Niel is the person creating La Halle Freyssinet, which will be the largest digital business incubator in the world when it opens next year. The complex in the center of Paris has 400,000 square feet and will have 1,000 participants. Can you say, “Game changer?”

• Ilkka Paananen. Paananen is CEO and co-founder of Helsinki-based Supercell, a 150-employee company that made $1.7 billion – billion with a b – last year with top gaming titles such as Clash of Clans. Founded in 2011, by early 2013 Supercell was making 2.4 euros million per day having released just two games.

Last June, Japan’s SoftBank upped its stake in the startup to 73 percent, up from 51 percent, becoming the only outside investor as several VCs exited, according to TechCrunch.

Paananen is famous for saying he wants to be the least powerful CEO in the world, worried companies with dominant personalities are vulnerable should that person leave.

Roxanne Varza. Varza is a Silicon Valley native who was an associate and program manager at Microsoft Ventures in Paris. Was until earlier this month, when we read on FrenchWeb.fr she’s gone to be director at La Halle Freyssinet, which bills itself as the world’s largest digital business startup incubator. La Halle Freyssinet is scheduled to open next year and is a project financed by billionaire Xavier Niel. (See above.)

Before Microsoft, she was editor of TechCrunch France. You can see Varza’s TechBaguette blog here. She speaks English, Farsi and French.

 • Rubin Ritter. CEO of Zalando, one of Europe’s rare Unicorns. (Zalando started as part of Rocket Internet.) In 2008, Robert Gentz and David Schneider founded Zalando in Berlin, an online shoe retailer modeled after Zappos. Seven years later, Zalando is the largest online fashion retailer in Europe, with 2.5 billion euros in sales, and Rubin Ritter is CEO.

Since Ritter joined the company in 2009, revenue and staff have grown rapidly. Zalando was projected to have 10,000 employees by the end of this year.

“We believe Zalando is still quite small compared with what it can be,” he told Financial Times earlier this month. “Currently, we have a market share of 1 per cent in Europe [of the total fashion market]. We think this share can be 5 to 10 per cent.”

Oliver Samwer. CEO of Rocket Internet. Eight-year-old Rocket Internet has 30,000 employees and 30 companies in 110 countries. You have to look at its website to even begin to understand the scope of this Berlin-based company, which includes Foodpanda, Jumia and Easy Taxi.

The overall philosophy is to replicate proven consumer Internet business models and transfer them to under-served or untapped markets where they can be rapidly scaled. In other words, their food delivery and digital ride-hailing startups are essentially copies of existing business, transferred to emerging markets such as Indonesia.

Samwer and his brothers – Marc and Alexander  – started out in San Francisco, where they were impressed by a startup called eBay.
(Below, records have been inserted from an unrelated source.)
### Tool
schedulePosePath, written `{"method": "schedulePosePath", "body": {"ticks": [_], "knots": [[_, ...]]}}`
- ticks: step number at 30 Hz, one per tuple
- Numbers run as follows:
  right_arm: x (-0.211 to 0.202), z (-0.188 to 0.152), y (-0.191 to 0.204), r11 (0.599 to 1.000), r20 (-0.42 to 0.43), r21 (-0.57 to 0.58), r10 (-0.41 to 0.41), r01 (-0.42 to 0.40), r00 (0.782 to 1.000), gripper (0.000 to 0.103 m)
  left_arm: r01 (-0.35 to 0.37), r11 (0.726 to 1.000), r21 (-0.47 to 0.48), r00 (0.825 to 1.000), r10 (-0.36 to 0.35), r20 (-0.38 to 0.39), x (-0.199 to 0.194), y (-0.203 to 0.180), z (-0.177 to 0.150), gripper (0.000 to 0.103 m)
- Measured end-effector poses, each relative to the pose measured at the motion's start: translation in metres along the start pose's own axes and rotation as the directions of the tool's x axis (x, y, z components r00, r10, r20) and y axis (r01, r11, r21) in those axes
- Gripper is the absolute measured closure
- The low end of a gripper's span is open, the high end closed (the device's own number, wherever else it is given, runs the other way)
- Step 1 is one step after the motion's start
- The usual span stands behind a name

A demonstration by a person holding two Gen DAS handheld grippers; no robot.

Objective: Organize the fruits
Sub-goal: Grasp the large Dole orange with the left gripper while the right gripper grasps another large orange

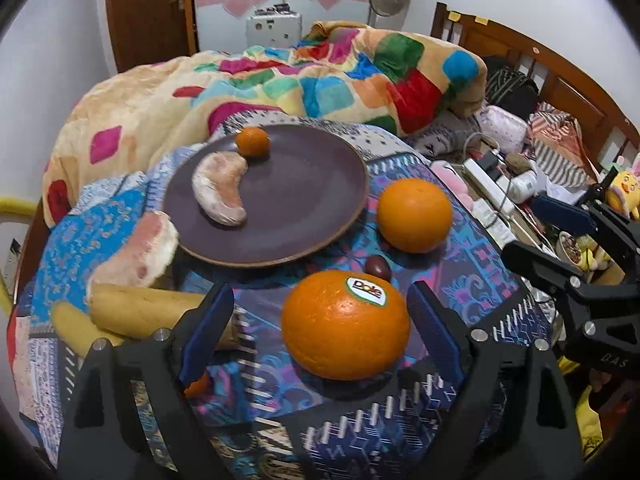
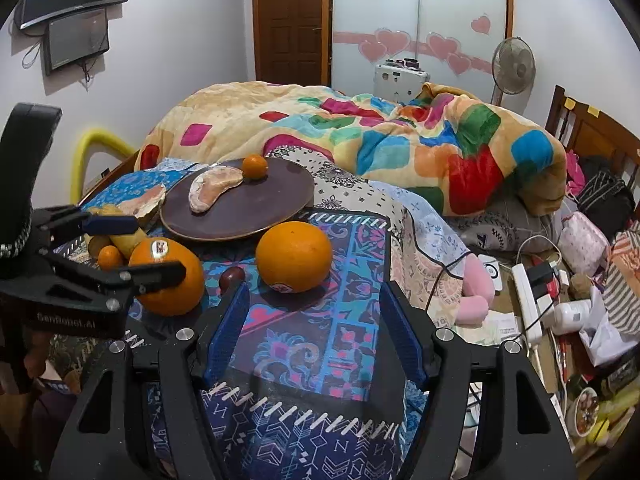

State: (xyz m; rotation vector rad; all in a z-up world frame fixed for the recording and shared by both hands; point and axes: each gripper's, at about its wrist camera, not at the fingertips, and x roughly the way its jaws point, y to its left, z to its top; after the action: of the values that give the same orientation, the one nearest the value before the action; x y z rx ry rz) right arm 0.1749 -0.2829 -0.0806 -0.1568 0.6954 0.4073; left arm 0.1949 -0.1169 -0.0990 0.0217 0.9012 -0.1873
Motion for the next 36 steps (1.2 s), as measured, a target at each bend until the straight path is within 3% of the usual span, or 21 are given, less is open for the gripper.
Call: {"method": "schedulePosePath", "body": {"ticks": [5, 9, 17, 31, 36], "knots": [[-0.003, -0.003, -0.003, 1.0, 0.002, 0.006, 0.003, -0.003, 1.0, 0.039, 0.048, 0.999, -0.012, 0.998, -0.048, -0.029, 0.008, -0.007, -0.005, 0.018], [-0.003, -0.005, -0.004, 1.0, 0.002, 0.008, 0.003, -0.003, 1.0, 0.039, 0.105, 0.994, -0.011, 0.993, -0.105, -0.048, 0.013, -0.016, -0.007, 0.034], [0.006, -0.002, -0.002, 1.0, -0.005, 0.012, 0.022, -0.022, 1.0, 0.039, 0.051, 0.998, 0.022, 0.999, -0.051, -0.013, 0.004, -0.014, -0.005, 0.035], [0.063, 0.014, 0.005, 0.997, -0.075, 0.03, 0.08, -0.078, 0.994, 0.039, -0.031, 0.999, -0.004, 0.995, 0.032, 0.095, -0.023, 0.042, 0.02, 0.035], [0.078, 0.016, 0.01, 0.998, -0.104, 0.01, 0.063, -0.063, 0.993, 0.039, -0.038, 0.999, -0.017, 0.994, 0.039, 0.103, -0.021, 0.057, 0.023, 0.035]]}}
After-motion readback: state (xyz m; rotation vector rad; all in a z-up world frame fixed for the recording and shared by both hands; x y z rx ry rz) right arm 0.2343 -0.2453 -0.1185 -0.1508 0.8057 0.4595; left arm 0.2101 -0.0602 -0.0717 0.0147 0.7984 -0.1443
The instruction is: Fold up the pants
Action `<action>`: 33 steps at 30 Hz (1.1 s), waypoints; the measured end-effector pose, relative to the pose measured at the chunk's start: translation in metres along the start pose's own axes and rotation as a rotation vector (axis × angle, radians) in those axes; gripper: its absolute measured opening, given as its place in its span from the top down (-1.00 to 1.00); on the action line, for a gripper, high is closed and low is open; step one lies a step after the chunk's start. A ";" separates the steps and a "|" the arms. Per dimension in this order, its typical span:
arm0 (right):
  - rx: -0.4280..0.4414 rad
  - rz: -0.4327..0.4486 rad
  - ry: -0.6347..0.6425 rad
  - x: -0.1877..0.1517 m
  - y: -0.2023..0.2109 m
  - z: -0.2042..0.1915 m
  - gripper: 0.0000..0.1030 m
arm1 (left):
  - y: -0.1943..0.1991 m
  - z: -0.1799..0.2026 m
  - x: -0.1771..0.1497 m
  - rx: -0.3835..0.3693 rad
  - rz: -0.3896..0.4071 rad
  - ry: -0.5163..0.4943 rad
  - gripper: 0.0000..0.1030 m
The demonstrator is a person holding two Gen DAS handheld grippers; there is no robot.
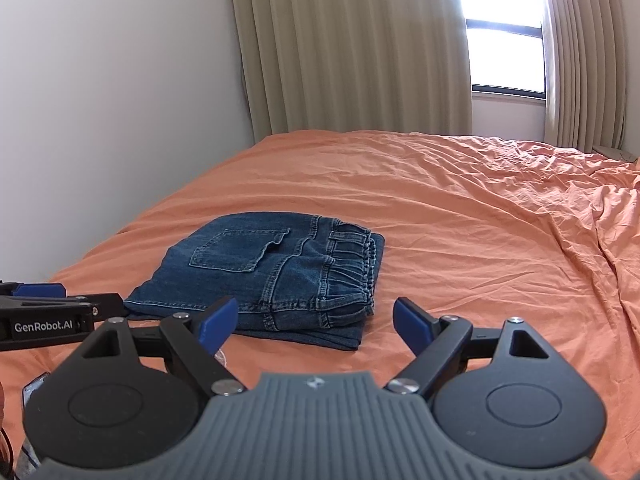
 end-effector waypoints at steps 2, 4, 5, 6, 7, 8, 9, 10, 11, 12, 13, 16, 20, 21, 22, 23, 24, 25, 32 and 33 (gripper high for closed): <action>0.007 -0.004 -0.004 0.000 0.000 0.000 -0.58 | 0.000 0.000 0.001 0.005 -0.002 -0.003 -0.74; 0.007 -0.001 0.000 0.000 0.001 0.000 -0.58 | 0.000 0.000 0.001 0.007 -0.003 0.000 -0.74; 0.008 0.000 0.002 0.000 0.001 -0.001 -0.58 | 0.000 0.000 0.001 0.006 -0.004 0.001 -0.74; 0.009 0.001 0.003 0.001 0.001 -0.001 -0.58 | -0.001 0.000 0.001 0.006 -0.004 0.000 -0.74; 0.010 0.002 0.002 0.002 0.001 -0.001 -0.58 | 0.000 0.000 0.001 0.007 -0.004 -0.001 -0.74; 0.012 0.002 0.001 0.002 0.001 -0.001 -0.58 | 0.000 0.000 0.001 0.007 -0.003 -0.002 -0.74; 0.013 0.002 0.000 0.002 0.001 -0.001 -0.58 | 0.000 0.001 0.001 0.008 -0.003 -0.004 -0.74; 0.014 0.002 0.000 0.002 0.001 -0.001 -0.58 | 0.000 0.000 0.001 0.008 -0.003 -0.007 -0.74; 0.014 0.001 0.001 0.002 0.001 -0.001 -0.58 | 0.000 0.001 0.002 0.007 -0.002 -0.009 -0.74; 0.015 0.000 0.002 0.002 0.000 -0.001 -0.58 | 0.000 0.001 0.002 0.007 -0.002 -0.010 -0.74; 0.016 0.001 0.004 0.002 0.000 -0.002 -0.58 | 0.000 0.001 0.002 0.008 -0.002 -0.011 -0.74; 0.020 0.003 0.008 0.002 0.001 -0.003 -0.58 | 0.001 0.001 0.002 0.008 -0.002 -0.009 -0.74; 0.021 0.003 0.008 0.003 0.001 -0.003 -0.58 | 0.001 0.001 0.002 0.009 -0.002 -0.010 -0.74; 0.021 0.004 0.008 0.003 0.001 -0.003 -0.58 | 0.001 0.001 0.002 0.009 -0.002 -0.011 -0.74; 0.021 0.005 0.009 0.004 0.001 -0.003 -0.58 | 0.001 0.001 0.002 0.008 -0.002 -0.011 -0.74; 0.020 0.007 0.009 0.004 0.002 -0.003 -0.58 | 0.001 0.000 0.002 0.008 -0.002 -0.010 -0.74; 0.021 0.009 0.008 0.004 0.002 -0.003 -0.58 | 0.001 0.000 0.003 0.008 -0.001 -0.008 -0.74; 0.021 0.010 0.007 0.004 0.003 -0.003 -0.58 | 0.001 0.000 0.003 0.008 -0.001 -0.007 -0.74; 0.023 0.011 0.006 0.005 0.003 -0.003 -0.58 | 0.002 -0.001 0.003 0.010 0.002 -0.013 -0.74; 0.022 0.011 0.006 0.005 0.003 -0.003 -0.58 | 0.002 -0.001 0.003 0.010 0.003 -0.013 -0.74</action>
Point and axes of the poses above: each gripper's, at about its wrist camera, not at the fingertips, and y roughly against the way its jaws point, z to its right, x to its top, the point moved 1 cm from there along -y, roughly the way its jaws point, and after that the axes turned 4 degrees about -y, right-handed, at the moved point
In 1999, they took the concept back to Germany and founded their own auction site, Alando. In 100 days, they sold Alando to eBay for $43 million! And that’s pretty much set the tone for Rocket Internet ever since.

• Niklas Zennstrom. Swedish Zennstrom is one of Europe’s best known digital pioneers, founding Kazaa, the music sharing website, in 2000 with Janus Friis. But of course, he’s most famous as the creator of Skype, the name of which is now synonymous with real-time digital communication. Ebay first acquired Skype in 2005 for $2.6 billion. Then Zennstrom and a consortium bought it back, selling it in 2011 to Microsoft for $8.5 billion. Zennstrom now runs tech investment firm Atomico.